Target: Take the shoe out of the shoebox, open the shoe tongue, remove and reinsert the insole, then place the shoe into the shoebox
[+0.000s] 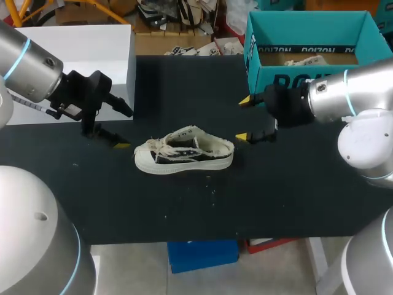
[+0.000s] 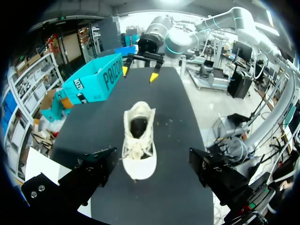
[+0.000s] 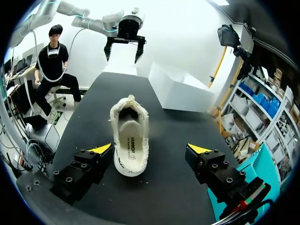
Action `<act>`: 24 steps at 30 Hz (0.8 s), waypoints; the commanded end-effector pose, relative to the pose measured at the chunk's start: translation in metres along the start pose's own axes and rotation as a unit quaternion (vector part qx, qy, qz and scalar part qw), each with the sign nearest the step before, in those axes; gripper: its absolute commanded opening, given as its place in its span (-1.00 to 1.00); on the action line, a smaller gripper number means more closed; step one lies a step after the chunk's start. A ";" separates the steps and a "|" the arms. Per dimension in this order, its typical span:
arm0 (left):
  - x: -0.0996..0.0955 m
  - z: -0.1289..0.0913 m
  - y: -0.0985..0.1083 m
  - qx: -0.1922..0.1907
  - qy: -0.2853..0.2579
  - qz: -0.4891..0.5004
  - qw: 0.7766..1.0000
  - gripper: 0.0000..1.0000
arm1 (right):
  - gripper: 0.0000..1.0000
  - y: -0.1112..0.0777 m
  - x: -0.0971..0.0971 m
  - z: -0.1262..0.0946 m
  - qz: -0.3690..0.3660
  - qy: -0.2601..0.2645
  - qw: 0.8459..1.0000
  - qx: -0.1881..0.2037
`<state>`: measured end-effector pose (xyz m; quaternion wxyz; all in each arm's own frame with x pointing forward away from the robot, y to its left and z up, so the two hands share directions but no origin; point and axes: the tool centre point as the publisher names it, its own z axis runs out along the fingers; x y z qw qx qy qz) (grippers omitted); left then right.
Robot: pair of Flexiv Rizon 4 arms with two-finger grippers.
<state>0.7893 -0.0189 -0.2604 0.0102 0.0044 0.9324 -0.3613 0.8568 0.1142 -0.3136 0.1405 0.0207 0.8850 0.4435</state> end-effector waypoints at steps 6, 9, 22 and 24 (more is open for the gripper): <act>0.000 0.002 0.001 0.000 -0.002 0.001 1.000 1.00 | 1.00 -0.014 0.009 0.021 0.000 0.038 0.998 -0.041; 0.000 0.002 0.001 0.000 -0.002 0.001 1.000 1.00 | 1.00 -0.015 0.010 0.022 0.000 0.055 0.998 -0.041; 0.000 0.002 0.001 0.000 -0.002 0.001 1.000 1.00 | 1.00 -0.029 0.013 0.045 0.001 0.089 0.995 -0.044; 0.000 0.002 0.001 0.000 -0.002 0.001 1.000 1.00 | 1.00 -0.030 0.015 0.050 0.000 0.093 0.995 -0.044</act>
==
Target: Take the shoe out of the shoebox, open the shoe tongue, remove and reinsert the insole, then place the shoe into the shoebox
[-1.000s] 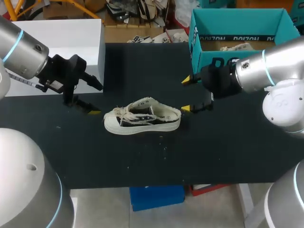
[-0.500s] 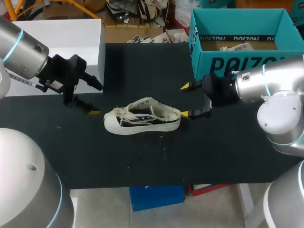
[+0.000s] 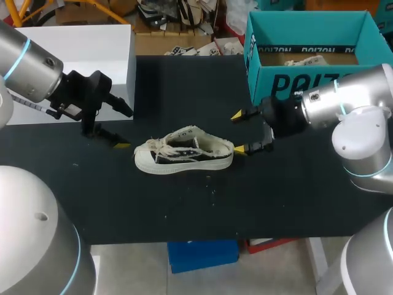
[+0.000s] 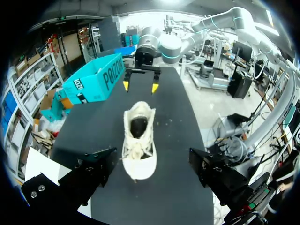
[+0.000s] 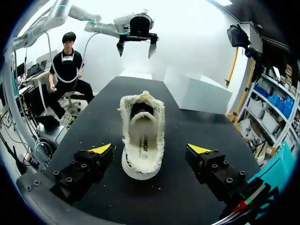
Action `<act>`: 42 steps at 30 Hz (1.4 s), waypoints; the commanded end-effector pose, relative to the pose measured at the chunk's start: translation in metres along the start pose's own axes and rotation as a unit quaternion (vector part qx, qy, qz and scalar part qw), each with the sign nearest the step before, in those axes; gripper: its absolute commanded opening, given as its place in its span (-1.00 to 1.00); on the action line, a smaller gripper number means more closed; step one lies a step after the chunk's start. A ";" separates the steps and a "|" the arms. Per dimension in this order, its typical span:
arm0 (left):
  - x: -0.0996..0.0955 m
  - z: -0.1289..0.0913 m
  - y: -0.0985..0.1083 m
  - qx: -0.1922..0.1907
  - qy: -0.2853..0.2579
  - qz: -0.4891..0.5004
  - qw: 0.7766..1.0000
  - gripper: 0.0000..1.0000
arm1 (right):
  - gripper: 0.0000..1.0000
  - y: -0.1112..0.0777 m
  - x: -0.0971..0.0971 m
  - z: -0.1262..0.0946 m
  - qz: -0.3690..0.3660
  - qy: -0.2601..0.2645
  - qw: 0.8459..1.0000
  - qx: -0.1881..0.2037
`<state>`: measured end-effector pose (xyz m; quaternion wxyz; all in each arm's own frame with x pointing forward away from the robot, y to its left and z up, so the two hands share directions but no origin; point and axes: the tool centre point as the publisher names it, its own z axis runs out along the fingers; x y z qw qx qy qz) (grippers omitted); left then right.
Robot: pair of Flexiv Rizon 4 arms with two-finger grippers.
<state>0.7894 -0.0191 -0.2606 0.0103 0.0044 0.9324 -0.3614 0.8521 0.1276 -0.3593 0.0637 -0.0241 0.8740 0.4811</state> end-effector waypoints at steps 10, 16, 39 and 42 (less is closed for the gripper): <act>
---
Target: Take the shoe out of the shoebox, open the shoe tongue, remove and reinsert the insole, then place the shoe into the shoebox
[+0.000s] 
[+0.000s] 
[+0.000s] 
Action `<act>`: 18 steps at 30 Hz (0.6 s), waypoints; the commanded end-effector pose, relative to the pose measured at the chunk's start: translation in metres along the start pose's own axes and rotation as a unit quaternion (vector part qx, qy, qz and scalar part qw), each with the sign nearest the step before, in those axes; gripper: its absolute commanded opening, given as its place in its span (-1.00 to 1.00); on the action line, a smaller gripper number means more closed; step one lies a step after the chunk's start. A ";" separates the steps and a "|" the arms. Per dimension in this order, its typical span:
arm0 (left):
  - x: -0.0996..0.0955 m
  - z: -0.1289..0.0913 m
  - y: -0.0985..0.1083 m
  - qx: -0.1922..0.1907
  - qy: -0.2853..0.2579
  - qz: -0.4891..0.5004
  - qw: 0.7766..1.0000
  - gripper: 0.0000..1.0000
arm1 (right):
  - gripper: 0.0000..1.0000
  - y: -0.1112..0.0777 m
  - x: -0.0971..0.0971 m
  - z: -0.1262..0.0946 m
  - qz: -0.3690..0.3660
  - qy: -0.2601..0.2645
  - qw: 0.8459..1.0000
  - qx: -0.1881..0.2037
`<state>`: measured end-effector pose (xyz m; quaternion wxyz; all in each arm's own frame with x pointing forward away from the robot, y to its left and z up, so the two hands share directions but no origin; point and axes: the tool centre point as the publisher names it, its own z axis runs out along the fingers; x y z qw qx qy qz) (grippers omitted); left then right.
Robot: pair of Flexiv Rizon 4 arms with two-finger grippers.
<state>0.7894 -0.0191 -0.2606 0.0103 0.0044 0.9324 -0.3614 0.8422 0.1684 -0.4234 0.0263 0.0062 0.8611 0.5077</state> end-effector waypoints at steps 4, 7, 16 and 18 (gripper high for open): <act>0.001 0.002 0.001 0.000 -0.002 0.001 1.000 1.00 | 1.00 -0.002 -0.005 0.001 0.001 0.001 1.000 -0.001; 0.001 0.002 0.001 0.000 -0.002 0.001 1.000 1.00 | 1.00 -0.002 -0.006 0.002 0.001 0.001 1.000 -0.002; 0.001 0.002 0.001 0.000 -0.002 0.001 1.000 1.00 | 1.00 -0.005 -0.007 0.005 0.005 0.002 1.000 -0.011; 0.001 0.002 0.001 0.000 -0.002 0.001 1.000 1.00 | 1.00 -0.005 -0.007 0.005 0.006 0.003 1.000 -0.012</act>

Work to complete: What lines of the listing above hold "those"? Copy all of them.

Answer to the exercise:
Action `<act>`: 24 steps at 30 Hz (0.8 s), waypoints; the commanded end-effector pose, relative to the pose measured at the chunk's start: translation in metres along the start pose's own axes and rotation as a unit quaternion (vector part qx, qy, qz and scalar part qw), each with the sign nearest the step before, in those axes; gripper: its absolute commanded opening, given as its place in its span (-1.00 to 1.00); on the action line, a smaller gripper number means more closed; step one lies a step after the chunk's start. A ";" separates the steps and a "|" the arms. Per dimension in this order, its typical span:
Action `<act>`: 42 steps at 30 Hz (1.4 s), waypoints; the commanded end-effector pose, relative to the pose measured at the chunk's start: translation in metres along the start pose's own axes and rotation as a unit quaternion (vector part qx, qy, qz and scalar part qw), each with the sign nearest the step before, in those axes; gripper: its absolute commanded opening, given as its place in its span (-1.00 to 1.00); on the action line, a smaller gripper number means more closed; step one lies a step after the chunk's start. A ";" separates the steps and a "|" the arms. Per dimension in this order, its typical span:
Action `<act>`: 18 steps at 30 Hz (0.6 s), waypoints; the commanded end-effector pose, relative to the pose measured at the chunk's start: translation in metres along the start pose's own axes and rotation as a unit quaternion (vector part qx, qy, qz and scalar part qw), each with the sign nearest the step before, in those axes; gripper: its absolute commanded opening, given as its place in its span (-1.00 to 1.00); on the action line, a smaller gripper number means more closed; step one lies a step after the chunk's start. A ";" separates the steps and a "|" the arms. Per dimension in this order, its typical span:

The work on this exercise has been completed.